TASK DETAILS: Retype the opening lines of the data exactly, stopping after the line that contains "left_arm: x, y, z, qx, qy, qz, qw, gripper". Skip every picture.

- Opening Delimiter -

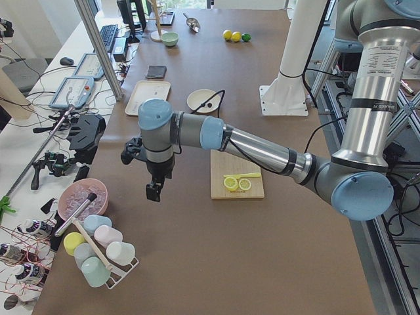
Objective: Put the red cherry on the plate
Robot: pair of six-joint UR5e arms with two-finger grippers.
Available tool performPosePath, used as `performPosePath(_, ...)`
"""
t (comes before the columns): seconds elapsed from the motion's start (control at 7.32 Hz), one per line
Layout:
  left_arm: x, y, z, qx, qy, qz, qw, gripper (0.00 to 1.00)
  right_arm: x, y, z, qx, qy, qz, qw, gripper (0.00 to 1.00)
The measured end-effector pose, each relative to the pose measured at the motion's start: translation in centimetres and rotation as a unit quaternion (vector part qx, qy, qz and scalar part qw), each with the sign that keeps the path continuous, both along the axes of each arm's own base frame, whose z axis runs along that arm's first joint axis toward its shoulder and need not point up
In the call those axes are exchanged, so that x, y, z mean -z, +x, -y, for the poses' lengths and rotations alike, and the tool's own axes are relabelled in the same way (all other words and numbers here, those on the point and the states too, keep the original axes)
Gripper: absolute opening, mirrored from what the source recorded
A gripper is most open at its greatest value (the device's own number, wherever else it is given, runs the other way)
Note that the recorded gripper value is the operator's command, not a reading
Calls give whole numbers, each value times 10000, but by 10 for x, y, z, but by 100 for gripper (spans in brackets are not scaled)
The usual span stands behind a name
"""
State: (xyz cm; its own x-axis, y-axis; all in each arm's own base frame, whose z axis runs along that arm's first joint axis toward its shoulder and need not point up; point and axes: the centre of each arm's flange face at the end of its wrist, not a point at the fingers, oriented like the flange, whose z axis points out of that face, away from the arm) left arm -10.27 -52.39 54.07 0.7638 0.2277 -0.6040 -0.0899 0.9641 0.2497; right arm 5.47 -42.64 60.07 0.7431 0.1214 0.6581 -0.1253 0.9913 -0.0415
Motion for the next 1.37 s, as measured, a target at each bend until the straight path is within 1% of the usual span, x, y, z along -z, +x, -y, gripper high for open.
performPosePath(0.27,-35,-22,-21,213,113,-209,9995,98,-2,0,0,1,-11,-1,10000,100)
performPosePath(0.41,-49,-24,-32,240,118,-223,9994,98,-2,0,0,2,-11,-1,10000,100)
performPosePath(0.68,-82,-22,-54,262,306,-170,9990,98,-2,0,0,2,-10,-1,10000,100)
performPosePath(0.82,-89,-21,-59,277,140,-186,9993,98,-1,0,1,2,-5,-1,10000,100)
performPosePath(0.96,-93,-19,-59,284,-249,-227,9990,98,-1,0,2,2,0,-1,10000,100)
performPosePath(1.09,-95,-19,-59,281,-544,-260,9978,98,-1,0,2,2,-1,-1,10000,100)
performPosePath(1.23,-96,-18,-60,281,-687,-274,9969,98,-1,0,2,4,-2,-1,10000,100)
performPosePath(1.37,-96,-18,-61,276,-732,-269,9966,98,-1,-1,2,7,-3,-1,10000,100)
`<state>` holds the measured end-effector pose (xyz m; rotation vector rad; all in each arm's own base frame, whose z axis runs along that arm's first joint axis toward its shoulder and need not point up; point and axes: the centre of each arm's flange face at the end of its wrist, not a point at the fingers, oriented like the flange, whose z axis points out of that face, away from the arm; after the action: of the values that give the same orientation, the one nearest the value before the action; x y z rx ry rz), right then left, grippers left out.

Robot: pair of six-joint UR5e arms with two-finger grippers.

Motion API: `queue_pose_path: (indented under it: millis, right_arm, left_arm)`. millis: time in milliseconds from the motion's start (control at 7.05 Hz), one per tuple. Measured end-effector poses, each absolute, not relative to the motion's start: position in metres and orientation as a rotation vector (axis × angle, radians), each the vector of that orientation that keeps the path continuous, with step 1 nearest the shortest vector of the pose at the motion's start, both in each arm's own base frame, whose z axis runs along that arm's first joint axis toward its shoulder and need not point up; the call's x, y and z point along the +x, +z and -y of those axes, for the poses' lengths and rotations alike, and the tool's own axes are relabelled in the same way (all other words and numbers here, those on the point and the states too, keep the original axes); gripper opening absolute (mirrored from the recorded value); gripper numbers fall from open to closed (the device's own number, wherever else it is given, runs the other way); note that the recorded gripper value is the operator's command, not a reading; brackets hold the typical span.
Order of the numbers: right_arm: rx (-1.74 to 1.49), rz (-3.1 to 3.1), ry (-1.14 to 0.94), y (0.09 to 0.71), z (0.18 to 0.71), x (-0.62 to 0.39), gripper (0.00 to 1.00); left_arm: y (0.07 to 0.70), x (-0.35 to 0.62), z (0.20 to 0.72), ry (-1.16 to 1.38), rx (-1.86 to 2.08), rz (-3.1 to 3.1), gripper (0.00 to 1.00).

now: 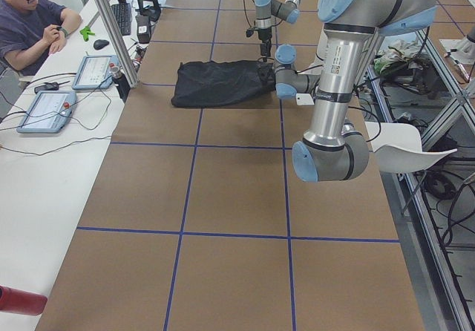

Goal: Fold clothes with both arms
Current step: 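Grasp the shirt's near edge with both grippers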

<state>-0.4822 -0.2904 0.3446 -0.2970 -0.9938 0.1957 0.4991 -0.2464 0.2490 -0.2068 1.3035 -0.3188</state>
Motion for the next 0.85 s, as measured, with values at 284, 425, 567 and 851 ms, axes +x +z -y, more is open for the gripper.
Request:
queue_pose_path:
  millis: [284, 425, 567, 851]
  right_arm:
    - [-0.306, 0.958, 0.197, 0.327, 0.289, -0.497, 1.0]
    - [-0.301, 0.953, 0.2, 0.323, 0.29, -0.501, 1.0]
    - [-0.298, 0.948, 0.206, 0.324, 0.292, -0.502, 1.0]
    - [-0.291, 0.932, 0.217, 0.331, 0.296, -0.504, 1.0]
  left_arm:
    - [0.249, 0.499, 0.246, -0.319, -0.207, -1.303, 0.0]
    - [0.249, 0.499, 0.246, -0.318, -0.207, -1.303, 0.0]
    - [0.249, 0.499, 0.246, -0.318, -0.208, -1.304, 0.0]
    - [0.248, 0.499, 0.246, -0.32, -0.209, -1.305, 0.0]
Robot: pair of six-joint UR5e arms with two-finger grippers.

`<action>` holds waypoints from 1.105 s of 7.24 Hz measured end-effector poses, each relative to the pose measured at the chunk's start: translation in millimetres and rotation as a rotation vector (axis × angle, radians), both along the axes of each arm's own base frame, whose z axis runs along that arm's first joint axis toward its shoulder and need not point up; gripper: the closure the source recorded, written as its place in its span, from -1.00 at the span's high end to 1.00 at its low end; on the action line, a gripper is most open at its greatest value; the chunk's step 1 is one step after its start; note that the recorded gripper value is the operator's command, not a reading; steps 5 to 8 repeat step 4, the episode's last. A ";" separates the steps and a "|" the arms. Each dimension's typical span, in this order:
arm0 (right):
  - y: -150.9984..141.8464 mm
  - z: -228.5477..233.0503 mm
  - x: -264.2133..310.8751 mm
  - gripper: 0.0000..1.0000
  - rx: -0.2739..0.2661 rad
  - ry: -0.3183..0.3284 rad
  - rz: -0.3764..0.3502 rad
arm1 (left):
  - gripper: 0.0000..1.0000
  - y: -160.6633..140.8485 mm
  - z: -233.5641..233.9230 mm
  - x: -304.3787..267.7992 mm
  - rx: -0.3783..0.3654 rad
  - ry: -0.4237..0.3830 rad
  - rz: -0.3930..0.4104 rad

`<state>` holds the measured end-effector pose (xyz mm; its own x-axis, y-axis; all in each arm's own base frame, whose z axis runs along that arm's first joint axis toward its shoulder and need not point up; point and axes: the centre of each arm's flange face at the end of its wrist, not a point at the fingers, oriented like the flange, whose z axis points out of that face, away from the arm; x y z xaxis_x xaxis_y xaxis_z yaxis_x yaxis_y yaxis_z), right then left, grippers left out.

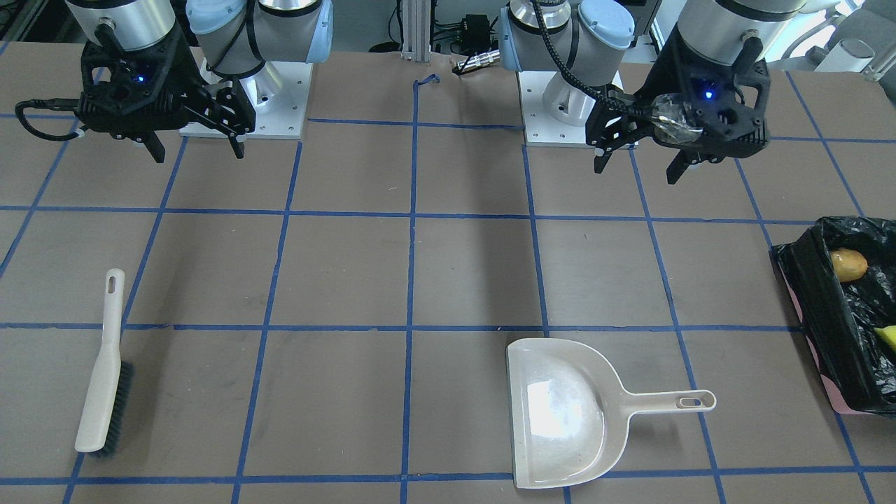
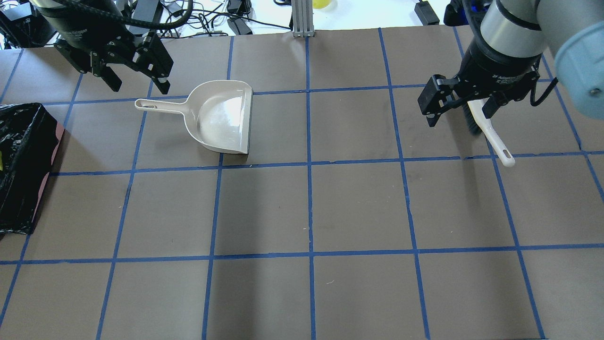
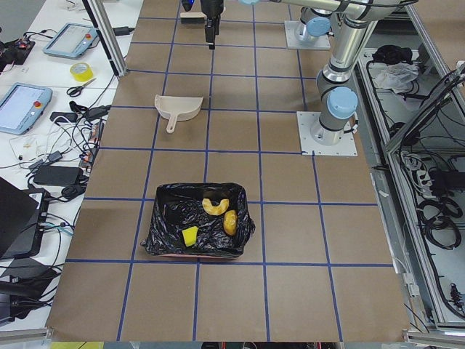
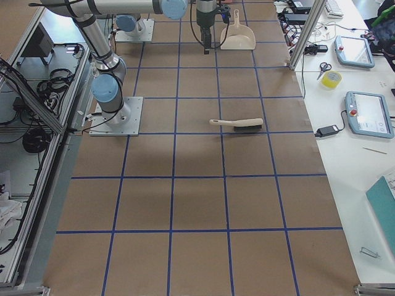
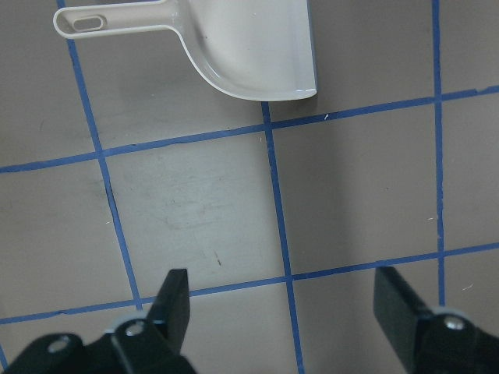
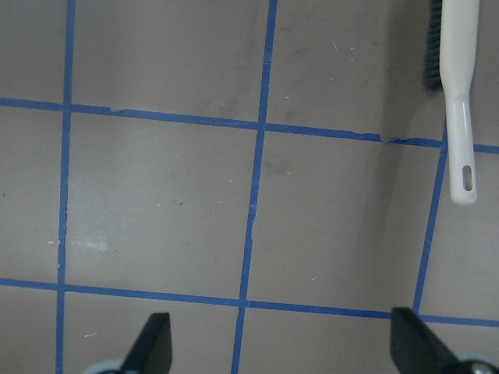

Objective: Sweep and dump trash into bin

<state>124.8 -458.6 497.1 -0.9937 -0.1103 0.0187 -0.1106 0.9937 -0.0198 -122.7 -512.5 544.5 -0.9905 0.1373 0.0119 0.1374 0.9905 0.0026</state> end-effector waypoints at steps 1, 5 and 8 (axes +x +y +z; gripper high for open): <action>0.0 0.0 0.0 1.00 0.000 0.000 0.000 | 1.00 2.2 0.4 -2.9 -0.001 -0.003 -0.001; -0.1 -0.1 0.1 1.00 0.001 -0.001 0.000 | 1.00 5.0 2.3 -4.4 -0.005 -0.004 0.000; -0.1 -0.1 0.1 1.00 0.001 -0.001 0.000 | 1.00 5.0 2.3 -4.4 -0.005 -0.004 0.000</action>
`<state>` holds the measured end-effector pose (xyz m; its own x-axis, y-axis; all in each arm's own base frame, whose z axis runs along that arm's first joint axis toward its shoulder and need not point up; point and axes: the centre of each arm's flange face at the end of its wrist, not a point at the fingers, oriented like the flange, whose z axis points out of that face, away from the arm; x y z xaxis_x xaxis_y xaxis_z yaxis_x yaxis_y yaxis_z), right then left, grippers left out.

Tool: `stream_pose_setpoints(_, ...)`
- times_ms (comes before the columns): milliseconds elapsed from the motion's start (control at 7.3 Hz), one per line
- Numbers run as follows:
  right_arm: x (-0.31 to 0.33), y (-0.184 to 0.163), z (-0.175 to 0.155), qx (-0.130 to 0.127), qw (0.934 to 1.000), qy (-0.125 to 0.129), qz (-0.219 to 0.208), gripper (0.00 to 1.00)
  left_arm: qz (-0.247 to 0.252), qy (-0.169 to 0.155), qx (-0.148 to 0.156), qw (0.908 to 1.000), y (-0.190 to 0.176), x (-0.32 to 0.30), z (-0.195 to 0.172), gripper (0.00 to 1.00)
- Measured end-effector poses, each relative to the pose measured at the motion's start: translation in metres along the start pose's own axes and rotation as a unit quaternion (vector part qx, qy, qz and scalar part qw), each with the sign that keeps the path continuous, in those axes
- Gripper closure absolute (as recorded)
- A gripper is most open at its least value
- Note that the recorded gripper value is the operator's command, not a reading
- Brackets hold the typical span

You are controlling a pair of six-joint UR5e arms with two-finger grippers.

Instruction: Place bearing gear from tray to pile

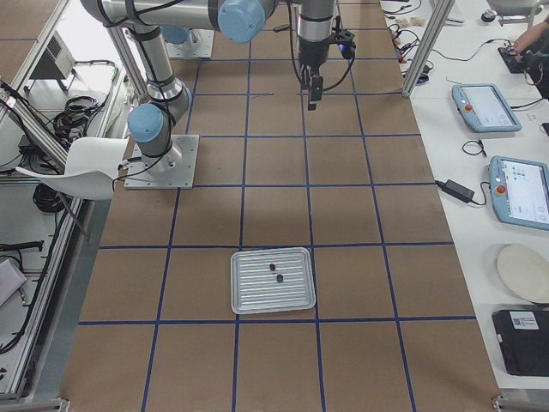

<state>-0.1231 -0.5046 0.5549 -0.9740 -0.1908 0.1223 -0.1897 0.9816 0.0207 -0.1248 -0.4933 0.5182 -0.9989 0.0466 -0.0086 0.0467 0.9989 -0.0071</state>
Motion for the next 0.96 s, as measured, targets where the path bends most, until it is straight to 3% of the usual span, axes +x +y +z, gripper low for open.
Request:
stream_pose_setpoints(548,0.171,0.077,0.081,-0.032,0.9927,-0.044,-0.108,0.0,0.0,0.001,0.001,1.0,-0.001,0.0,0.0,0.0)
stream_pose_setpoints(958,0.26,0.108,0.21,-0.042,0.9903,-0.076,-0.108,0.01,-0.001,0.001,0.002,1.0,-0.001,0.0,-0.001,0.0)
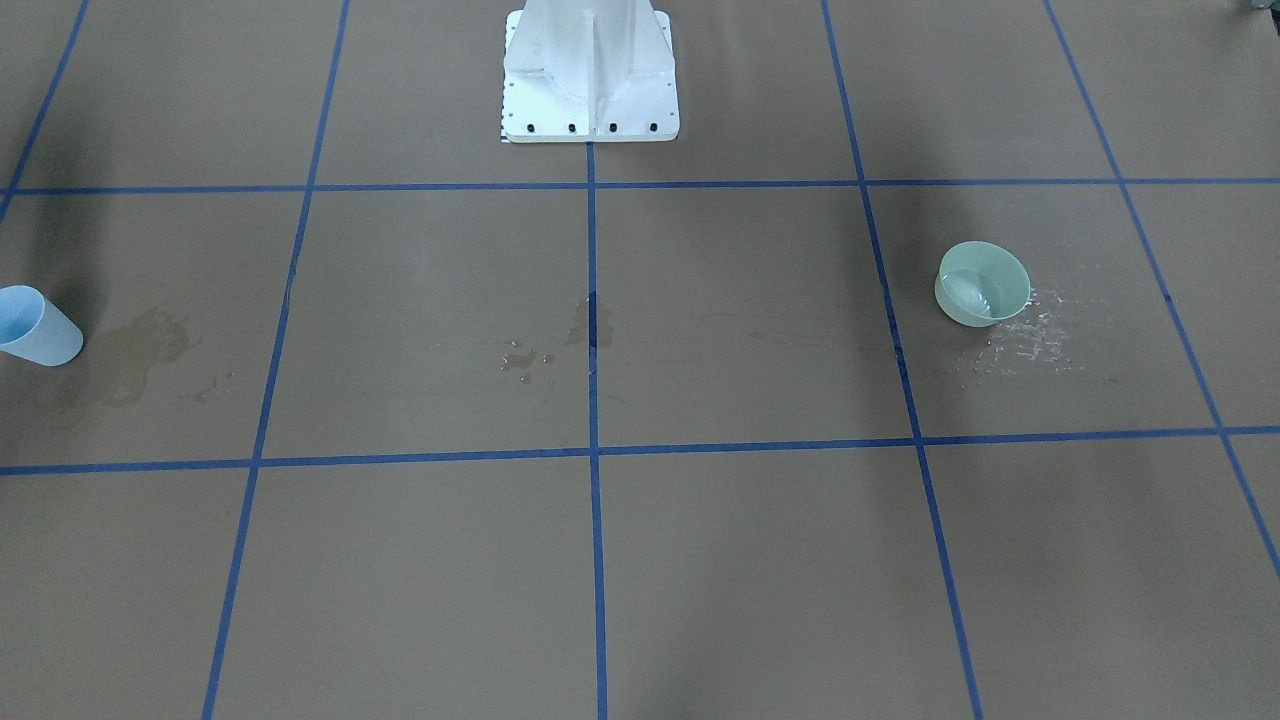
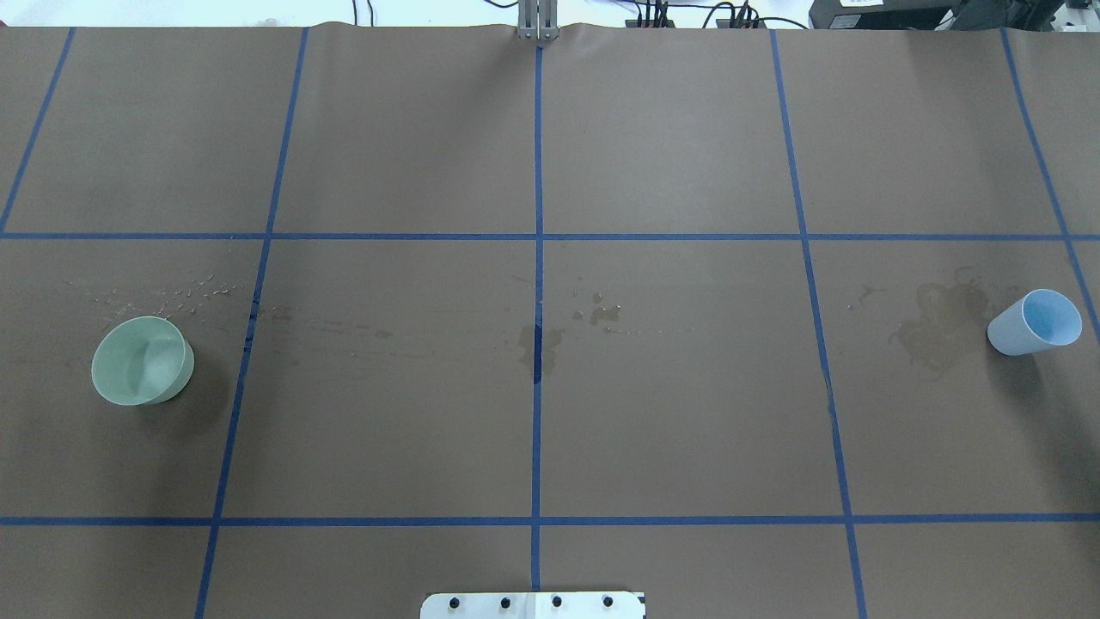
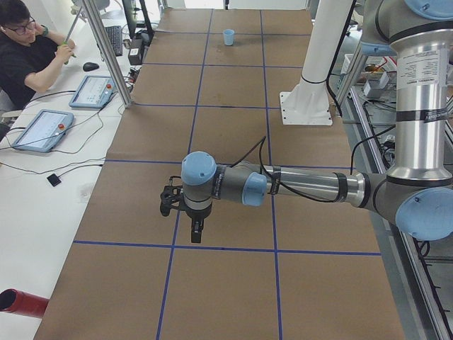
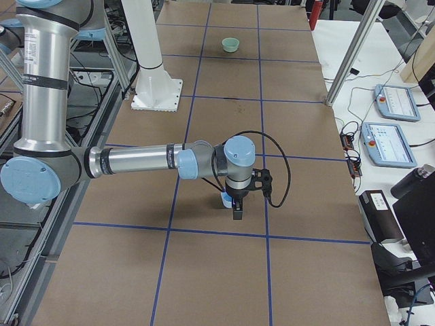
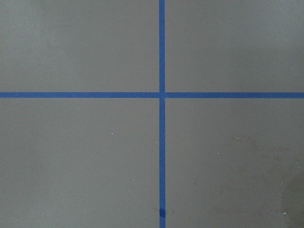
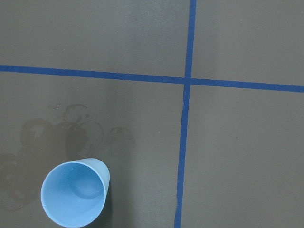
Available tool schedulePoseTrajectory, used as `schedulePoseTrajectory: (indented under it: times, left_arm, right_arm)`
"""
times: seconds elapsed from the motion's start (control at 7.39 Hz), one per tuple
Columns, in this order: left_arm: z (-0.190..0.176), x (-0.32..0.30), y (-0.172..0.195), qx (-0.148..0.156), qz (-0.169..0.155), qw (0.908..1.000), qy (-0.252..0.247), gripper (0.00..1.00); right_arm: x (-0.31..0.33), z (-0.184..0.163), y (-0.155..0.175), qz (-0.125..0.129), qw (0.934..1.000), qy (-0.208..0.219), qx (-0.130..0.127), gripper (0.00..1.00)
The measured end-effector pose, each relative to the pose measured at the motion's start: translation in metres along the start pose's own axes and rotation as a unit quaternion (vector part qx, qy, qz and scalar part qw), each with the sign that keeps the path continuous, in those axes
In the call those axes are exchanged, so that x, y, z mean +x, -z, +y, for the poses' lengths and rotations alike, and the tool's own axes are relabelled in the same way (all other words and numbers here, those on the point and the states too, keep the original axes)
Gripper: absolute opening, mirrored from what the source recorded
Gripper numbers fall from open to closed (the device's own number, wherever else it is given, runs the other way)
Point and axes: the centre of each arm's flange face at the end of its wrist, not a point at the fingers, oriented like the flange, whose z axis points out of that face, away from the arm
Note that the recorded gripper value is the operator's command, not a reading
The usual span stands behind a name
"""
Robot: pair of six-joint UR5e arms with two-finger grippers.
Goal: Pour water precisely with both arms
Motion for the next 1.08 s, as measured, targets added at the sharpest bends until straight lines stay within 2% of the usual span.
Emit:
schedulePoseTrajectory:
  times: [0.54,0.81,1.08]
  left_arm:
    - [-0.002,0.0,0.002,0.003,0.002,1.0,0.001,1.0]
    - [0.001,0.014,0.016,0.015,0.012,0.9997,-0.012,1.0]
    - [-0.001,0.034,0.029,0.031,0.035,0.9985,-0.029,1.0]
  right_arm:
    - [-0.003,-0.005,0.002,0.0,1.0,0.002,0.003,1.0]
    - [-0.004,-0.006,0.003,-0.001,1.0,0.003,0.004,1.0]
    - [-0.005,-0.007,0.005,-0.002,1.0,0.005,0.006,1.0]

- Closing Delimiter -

YOUR RESPONSE:
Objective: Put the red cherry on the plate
Robot: pair of six-joint UR5e arms with two-finger grippers.
Available tool performPosePath, used as `performPosePath(_, ...)`
"""
t (comes before the columns): seconds elapsed from the motion's start (control at 7.32 Hz), one per line
Layout:
  left_arm: x, y, z, qx, qy, qz, qw, gripper (0.00 to 1.00)

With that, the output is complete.